Fyi, most lawyers (or their firms) operate under some form of "freelance" as
an outside contractor charging by the hour. Recent surveys show that even at
"big law" firms only 25% of lawyer time is actually billable hours. The rest,
like me, is spent doing all the other things you must to bring in work while
maintaining your freelance status.

------
k__
I worked as employee and as freelancer and prefer the last.

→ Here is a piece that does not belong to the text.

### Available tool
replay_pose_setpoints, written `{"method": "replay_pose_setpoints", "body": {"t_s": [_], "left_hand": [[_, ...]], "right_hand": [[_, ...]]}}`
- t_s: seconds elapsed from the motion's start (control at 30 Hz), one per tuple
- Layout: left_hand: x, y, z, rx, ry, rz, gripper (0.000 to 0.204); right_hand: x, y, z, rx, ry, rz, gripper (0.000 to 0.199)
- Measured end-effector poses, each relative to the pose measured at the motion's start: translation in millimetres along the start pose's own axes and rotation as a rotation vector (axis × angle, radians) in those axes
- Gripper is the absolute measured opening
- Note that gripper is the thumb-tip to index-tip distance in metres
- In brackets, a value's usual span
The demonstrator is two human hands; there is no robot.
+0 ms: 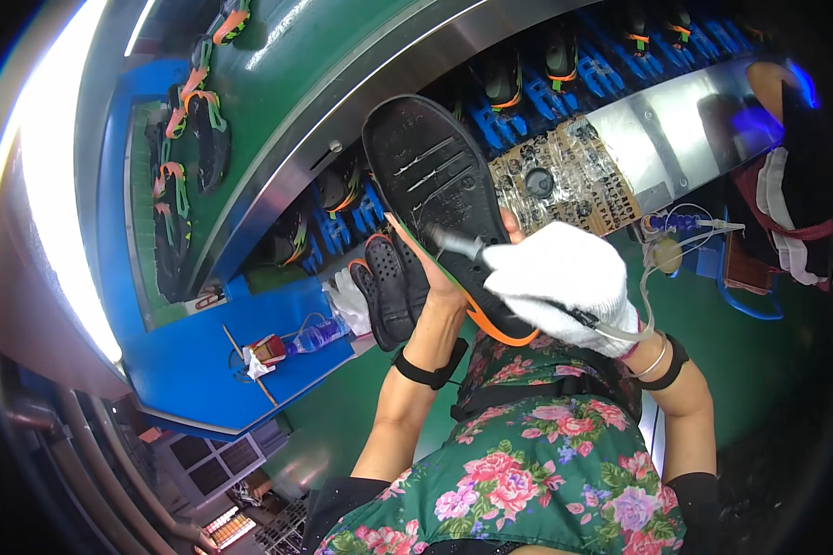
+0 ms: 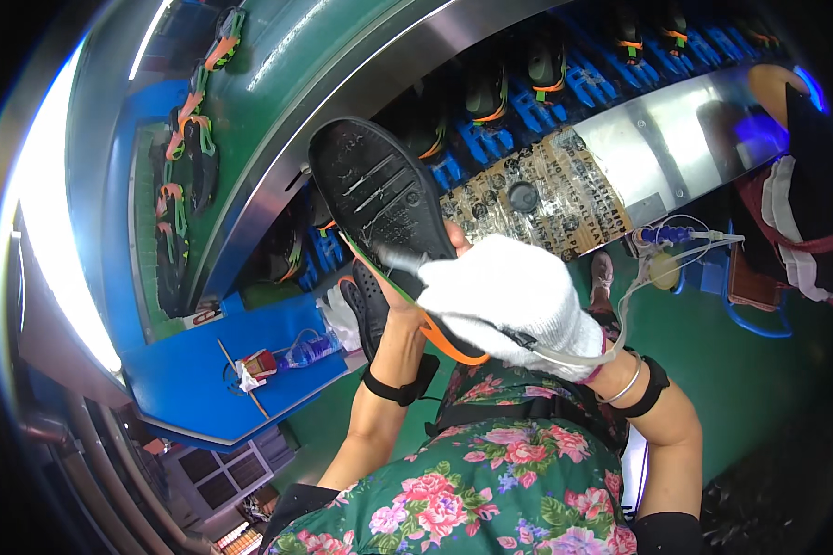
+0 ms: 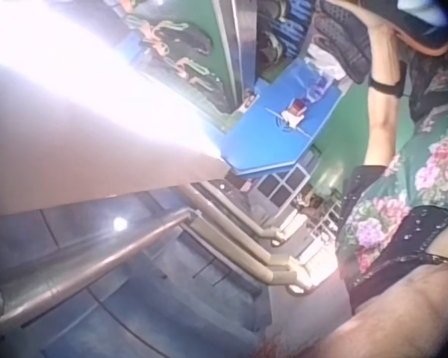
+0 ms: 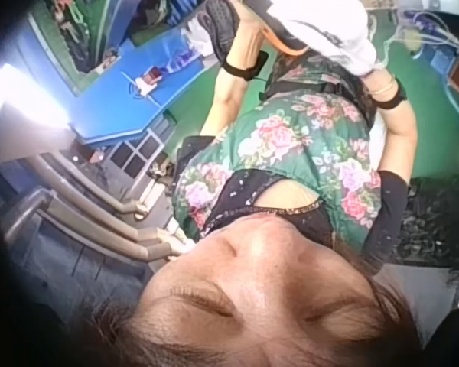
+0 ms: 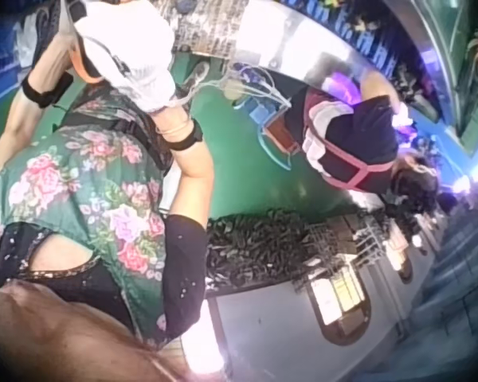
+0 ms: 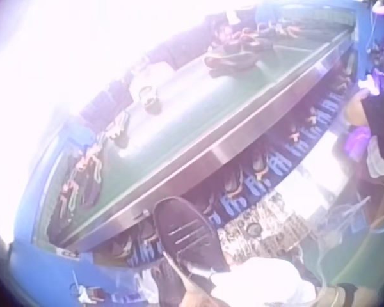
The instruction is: Applying glue to shoe soles using a specialized applicator tool at a factory workstation.
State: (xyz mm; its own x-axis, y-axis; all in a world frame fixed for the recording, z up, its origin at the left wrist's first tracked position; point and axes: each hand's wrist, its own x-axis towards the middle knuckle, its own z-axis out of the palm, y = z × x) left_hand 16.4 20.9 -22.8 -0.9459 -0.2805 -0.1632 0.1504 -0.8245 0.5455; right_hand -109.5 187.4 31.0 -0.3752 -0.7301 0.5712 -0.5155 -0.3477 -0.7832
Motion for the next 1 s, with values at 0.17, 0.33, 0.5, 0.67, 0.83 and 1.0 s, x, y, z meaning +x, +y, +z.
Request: {"method": "replay_pose_setpoints", "body": {"t_s": [0.17,0.33,0.5,0.67,0.83,1.0], "left_hand": [[4,-1,11,-0.172,0.172,-0.034,0.126],[7,4,15,-0.18,0.127,0.061,0.127],[11,5,7,-0.16,0.072,0.12,0.128],[12,11,5,-0.145,0.126,0.125,0.129],[22,19,11,-0.088,0.051,0.137,0.128],[21,25,14,-0.07,0.005,0.151,0.119]], "right_hand": [[-7,-10,16,-0.122,-0.039,-0.106,0.033],[-5,-2,2,0.038,0.054,-0.035,0.034],[-8,-12,8,-0.046,0.0,-0.051,0.028],[-7,-8,-2,0.111,0.042,0.048,0.03],[-24,-10,8,0.132,-0.059,0.119,0.034],[-13,-9,-4,0.151,0.074,0.117,0.021]]}}
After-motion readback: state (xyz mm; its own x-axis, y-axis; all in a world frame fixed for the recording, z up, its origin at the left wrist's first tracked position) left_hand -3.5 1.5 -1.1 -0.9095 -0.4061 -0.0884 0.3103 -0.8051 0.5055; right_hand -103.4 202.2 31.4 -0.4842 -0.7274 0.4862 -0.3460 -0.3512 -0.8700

I just can't do this office 9-5 stuff.

But it's not the end game for me.

I don't like how most companies are structured and I don't like the attitude
most CEOs have. So working with one, or a few, customers is only a bit better
than working as an employee.

I think the optimal case is to create some products and have >100 customers,
so if one tries dumb shit with you, it doesn't threaten your existence. Also,
I think it's easier to motivate yourself to work on something that is your own
and you believe in, than to implement "the visions" of other people on a
constant basis.

------
BigChiefSmokem
Best advice: "it’s all about finding value for your client and getting
compensated for that." The less people on Earth that can do what you can, the
more you should be charging, especially if it's a decent-sized organization
footing the bill.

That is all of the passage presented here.